* Assignment *
In the data, find the word "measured" and copy out every line that has it.

'''

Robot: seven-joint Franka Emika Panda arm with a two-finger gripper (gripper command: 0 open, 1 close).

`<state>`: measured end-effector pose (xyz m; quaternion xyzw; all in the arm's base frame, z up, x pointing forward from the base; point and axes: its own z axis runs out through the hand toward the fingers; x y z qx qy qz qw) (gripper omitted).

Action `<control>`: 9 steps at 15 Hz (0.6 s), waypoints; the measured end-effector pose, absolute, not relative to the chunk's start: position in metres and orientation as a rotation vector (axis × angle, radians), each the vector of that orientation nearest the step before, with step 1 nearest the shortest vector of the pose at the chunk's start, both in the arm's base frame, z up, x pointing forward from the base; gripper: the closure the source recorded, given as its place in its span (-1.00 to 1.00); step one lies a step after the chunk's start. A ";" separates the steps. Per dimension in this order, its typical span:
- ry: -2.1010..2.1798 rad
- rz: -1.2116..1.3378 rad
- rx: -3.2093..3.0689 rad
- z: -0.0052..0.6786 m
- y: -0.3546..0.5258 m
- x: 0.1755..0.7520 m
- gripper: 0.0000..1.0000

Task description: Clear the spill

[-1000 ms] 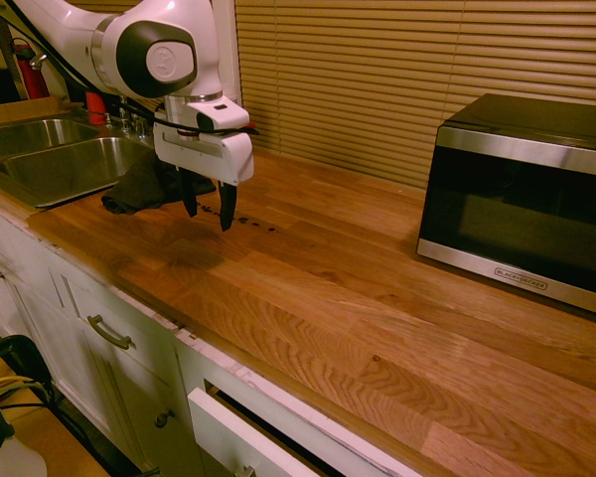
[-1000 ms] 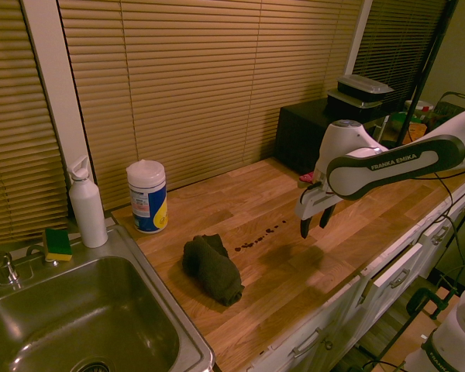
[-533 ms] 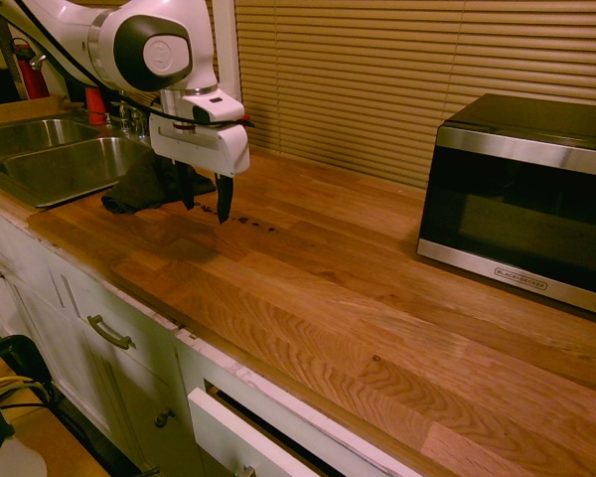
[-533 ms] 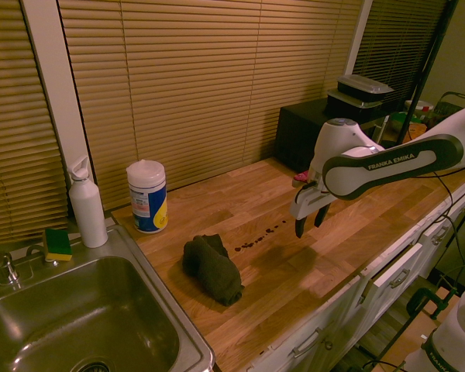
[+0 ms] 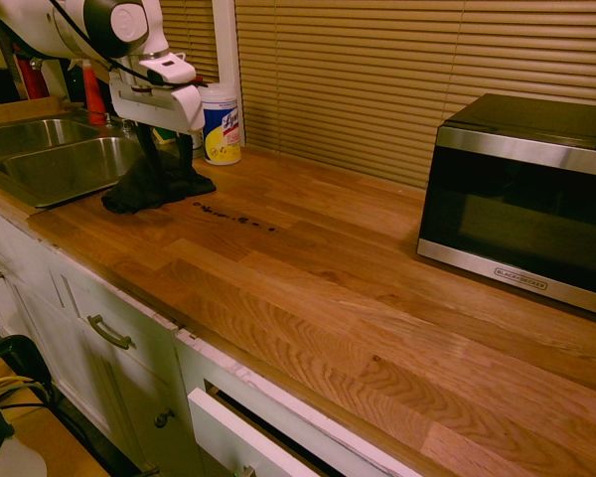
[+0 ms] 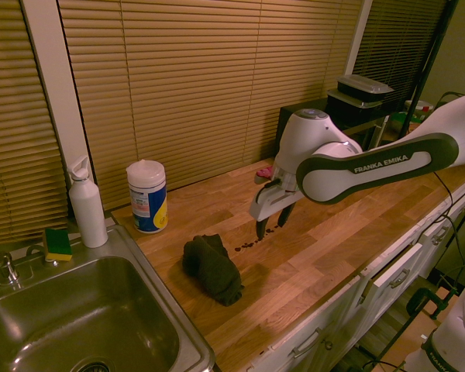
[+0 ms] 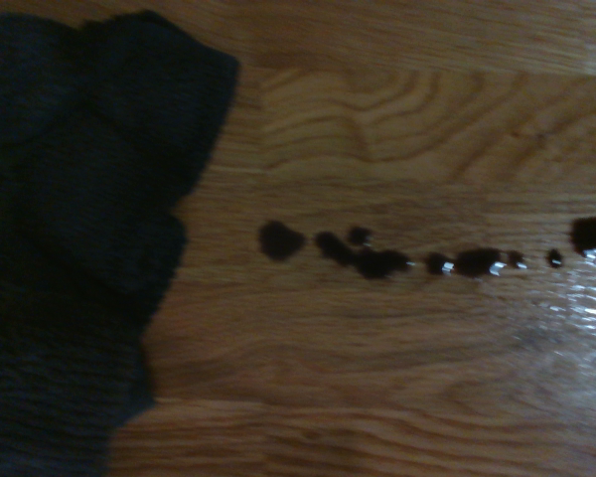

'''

* Answer box *
`<state>`: measured end-effector pose (xyz m; quaternion xyzw; all in the arm's base frame, z up, x pointing forward from the base; point and axes: its own z axis runs out through the hand toward the fingers; x y z qx qy qz qw) (gripper omitted).
Action `<control>`: 9 steps at 15 Hz (0.6 s), waypoints; the measured end-effector pose, absolute, not relative to the chunk's start: position in metres and orientation as a rotation vector (axis × angle, radians), each the vector of that orientation nearest the step before, with step 1 nearest the shortest vector of the pose at the chunk's start, both in the arm's base frame, z up, x pointing forward from the base; gripper: the closure the source recorded, given as its place in its span (-1.00 to 1.00); step one lies a step after the chunk's start. A ";" separates the steps. Per dimension in this order, its typical span:

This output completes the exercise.